* [SOURCE DATA]
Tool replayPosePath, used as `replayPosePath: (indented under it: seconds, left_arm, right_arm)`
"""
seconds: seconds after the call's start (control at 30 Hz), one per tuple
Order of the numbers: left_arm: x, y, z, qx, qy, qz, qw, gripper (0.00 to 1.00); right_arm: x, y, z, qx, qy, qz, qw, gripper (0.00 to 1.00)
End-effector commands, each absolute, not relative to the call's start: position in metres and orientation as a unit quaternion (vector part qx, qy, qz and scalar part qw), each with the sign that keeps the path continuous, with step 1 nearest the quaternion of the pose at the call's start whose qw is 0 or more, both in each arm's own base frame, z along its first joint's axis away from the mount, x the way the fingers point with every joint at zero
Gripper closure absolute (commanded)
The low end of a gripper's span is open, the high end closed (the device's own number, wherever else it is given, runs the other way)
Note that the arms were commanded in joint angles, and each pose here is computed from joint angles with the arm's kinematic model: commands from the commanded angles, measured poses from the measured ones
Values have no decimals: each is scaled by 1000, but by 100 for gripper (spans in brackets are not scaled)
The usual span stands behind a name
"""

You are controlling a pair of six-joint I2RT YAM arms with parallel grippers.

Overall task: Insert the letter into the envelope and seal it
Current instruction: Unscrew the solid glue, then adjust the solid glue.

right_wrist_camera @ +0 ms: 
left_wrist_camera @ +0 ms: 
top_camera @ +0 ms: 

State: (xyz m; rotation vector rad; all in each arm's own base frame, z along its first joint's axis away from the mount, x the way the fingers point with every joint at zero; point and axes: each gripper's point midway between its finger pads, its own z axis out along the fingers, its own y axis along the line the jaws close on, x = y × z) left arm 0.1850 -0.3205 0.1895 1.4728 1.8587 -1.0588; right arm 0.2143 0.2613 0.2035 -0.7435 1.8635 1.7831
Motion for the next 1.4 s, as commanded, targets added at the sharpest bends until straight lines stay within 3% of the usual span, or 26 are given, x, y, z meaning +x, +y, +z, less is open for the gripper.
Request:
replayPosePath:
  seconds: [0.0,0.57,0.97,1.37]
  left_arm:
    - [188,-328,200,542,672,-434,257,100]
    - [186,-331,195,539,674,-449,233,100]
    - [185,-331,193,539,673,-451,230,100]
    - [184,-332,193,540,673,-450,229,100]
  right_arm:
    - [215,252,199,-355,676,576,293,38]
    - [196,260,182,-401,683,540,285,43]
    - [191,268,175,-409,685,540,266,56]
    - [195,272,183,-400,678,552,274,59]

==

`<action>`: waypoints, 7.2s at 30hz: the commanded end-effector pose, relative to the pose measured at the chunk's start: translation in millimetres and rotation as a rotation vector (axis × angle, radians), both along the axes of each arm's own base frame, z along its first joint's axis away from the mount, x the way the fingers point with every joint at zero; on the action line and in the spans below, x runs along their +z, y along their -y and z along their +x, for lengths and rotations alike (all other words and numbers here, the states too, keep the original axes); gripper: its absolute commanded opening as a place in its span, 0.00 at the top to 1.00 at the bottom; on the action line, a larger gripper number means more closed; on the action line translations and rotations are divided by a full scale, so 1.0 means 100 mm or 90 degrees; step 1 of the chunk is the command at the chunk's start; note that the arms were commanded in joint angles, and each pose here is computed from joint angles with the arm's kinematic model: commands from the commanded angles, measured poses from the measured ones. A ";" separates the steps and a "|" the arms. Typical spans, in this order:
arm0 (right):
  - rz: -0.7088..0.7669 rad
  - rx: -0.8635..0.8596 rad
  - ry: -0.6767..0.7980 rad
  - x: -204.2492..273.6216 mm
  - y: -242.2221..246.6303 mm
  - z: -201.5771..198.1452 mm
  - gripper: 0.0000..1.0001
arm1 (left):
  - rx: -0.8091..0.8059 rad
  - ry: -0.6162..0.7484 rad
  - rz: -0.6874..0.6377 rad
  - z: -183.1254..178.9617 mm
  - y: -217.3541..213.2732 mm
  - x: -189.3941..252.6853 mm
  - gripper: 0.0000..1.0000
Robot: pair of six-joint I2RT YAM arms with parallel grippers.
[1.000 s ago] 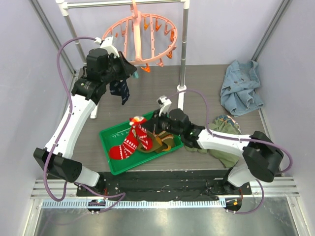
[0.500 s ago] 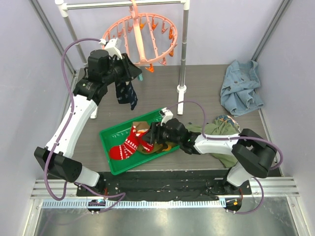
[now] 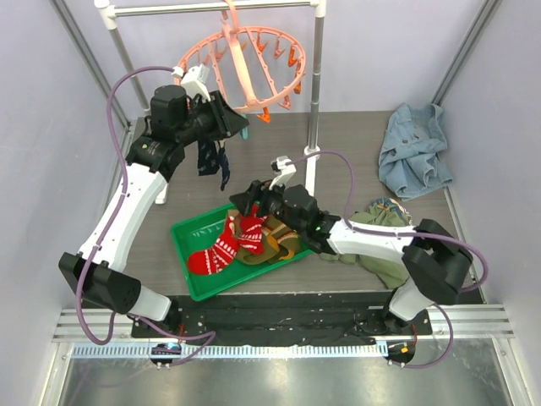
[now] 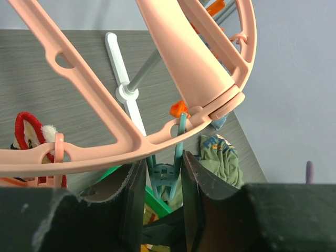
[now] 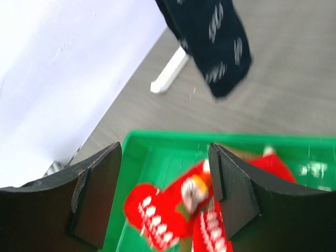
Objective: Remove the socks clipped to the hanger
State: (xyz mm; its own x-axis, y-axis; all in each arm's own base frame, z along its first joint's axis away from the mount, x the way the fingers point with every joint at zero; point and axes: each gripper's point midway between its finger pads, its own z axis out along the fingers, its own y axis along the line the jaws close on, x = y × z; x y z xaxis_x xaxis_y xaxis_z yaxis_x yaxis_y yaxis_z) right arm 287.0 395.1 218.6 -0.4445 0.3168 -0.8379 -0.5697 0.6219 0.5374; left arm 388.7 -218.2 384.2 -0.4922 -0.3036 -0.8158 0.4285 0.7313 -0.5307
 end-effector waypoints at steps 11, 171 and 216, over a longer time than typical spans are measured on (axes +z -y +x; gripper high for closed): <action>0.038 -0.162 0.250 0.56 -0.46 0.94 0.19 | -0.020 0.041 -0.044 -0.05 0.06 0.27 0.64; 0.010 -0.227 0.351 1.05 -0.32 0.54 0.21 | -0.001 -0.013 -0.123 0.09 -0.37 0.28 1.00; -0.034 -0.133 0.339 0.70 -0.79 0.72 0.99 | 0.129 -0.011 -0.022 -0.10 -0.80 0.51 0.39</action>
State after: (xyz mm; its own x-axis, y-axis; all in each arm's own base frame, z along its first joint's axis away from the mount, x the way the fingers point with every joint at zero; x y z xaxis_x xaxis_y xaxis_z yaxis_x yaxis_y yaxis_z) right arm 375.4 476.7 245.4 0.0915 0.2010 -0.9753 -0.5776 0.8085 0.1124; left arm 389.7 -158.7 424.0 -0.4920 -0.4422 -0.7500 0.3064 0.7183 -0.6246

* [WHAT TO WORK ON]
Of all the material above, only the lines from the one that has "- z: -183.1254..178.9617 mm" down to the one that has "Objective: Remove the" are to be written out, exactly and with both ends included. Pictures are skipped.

* [ANSWER BOX]
  - z: -183.1254..178.9617 mm
  - y: -217.3541..213.2732 mm
  - x: -189.3941..252.6853 mm
  - gripper: 0.0000..1.0000
Robot: pair of six-joint I2RT YAM arms with parallel grippers.
[1.000 s ago] 
[0.500 s ago] 
[now] 
[now] 
[now] 
Objective: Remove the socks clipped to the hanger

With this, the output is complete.